LangChain Quick Start: From Installation to Your First Chain
This article covers LangChain framework installation, core concepts (Model/Chain/Prompt), and building your first LLM Chain. Designed for developers who want to quickly get started with LangChain, it provides complete code examples and step-by-step explanations to help readers run their first conversational chain within minutes.
Overview
LangChain is one of the most popular LLM application development frameworks, providing a complete toolchain including model integration, prompt management, chain composition, and agent orchestration. This guide walks you through installing LangChain and building your first conversational chain from scratch.
Prerequisites
- Python 3.9+
- pip package manager
- API Key from OpenAI or another LLM provider
Core Content
Step 1: Install LangChain
# Install LangChain core packages
pip install langchain langchain-openai
# Or using conda
conda install -c conda-forge langchain
Verify installation:
import langchain
print(langchain.__version__) # Output: 0.3.x
Step 2: Configure API Key
import os
from dotenv import load_dotenv
load_dotenv()
os.environ["OPENAI_API_KEY"] = "your-api-key-here"
Store the API key in a .env file to avoid hardcoding:
# .env
OPENAI_API_KEY=sk-...
Step 3: Create Your First ChatModel
from langchain_openai import ChatOpenAI
# Initialize ChatGPT model
llm = ChatOpenAI(
model="gpt-4o-mini",
temperature=0.7,
max_tokens=1000
)
# Direct invocation
response = llm.invoke("Hello, briefly introduce LangChain")
print(response.content)
Step 4: Use PromptTemplate
from langchain_core.prompts import ChatPromptTemplate
# Define prompt template
prompt = ChatPromptTemplate.from_messages([
("system", "You are a professional {role}, answer concisely"),
("human", "{question}")
])
# Format and invoke
chain = prompt | llm
response = chain.invoke({
"role": "Python engineer",
"question": "What is a decorator?"
})
print(response.content)
Step 5: Build a Complete Chain
from langchain_core.output_parsers import StrOutputParser
# Add output parser to return plain string
chain = prompt | llm | StrOutputParser()
result = chain.invoke({
"role": "code reviewer",
"question": "How to write maintainable code?"
})
print(result) # Returns string directly
print(type(result)) # <class 'str'>
Complete Code Example
import os
from langchain_openai import ChatOpenAI
from langchain_core.prompts import ChatPromptTemplate
from langchain_core.output_parsers import StrOutputParser
os.environ["OPENAI_API_KEY"] = "your-api-key"
# 1. Initialize model
llm = ChatOpenAI(model="gpt-4o-mini", temperature=0.7)
# 2. Define Prompt
prompt = ChatPromptTemplate.from_messages([
("system", "You are a professional tech assistant, be concise and accurate"),
("human", "{input}")
])
# 3. Create Chain (LCEL pipe syntax)
chain = prompt | llm | StrOutputParser()
# 4. Execute Chain
response = chain.invoke({"input": "Explain what RAG is"})
print(response)
# 5. Batch processing
responses = chain.batch([
{"input": "What is LangChain?"},
{"input": "What is LangGraph?"},
])
for r in responses:
print(r[:50])
Verification
try:
result = chain.invoke({"input": "hello"})

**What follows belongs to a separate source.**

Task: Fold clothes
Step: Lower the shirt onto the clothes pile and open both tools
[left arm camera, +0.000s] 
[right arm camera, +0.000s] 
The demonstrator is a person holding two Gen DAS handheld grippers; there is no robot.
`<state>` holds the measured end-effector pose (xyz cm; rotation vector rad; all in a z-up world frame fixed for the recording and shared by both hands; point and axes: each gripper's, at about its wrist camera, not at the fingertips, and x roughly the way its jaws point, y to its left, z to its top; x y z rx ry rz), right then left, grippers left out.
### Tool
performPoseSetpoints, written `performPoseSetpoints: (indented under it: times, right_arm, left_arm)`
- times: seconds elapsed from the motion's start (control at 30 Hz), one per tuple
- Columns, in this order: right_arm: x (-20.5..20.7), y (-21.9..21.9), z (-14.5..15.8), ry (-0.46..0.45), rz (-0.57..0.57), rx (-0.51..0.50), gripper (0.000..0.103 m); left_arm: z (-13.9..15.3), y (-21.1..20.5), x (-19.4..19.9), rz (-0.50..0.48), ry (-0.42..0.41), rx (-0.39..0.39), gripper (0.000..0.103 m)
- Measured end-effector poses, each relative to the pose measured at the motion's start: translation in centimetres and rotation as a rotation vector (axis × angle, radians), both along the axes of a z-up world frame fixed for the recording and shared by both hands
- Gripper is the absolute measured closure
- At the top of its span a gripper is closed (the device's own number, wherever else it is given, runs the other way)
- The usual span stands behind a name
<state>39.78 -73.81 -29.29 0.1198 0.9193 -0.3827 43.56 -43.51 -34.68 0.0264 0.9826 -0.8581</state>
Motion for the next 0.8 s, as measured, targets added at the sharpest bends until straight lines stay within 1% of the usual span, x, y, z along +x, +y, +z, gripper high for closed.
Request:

assert isinstance(result, str)
assert len(result) > 0
print("✅ Chain working correctly")
except Exception as e:
print(f"❌ Error: {e}")
Common Issues
Q: Dependency conflicts during installation?
Use a virtual environment: python -m venv venv && source venv/bin/activate
Q: AuthenticationError when calling?
Check that OPENAI_API_KEY is set correctly and has remaining credits.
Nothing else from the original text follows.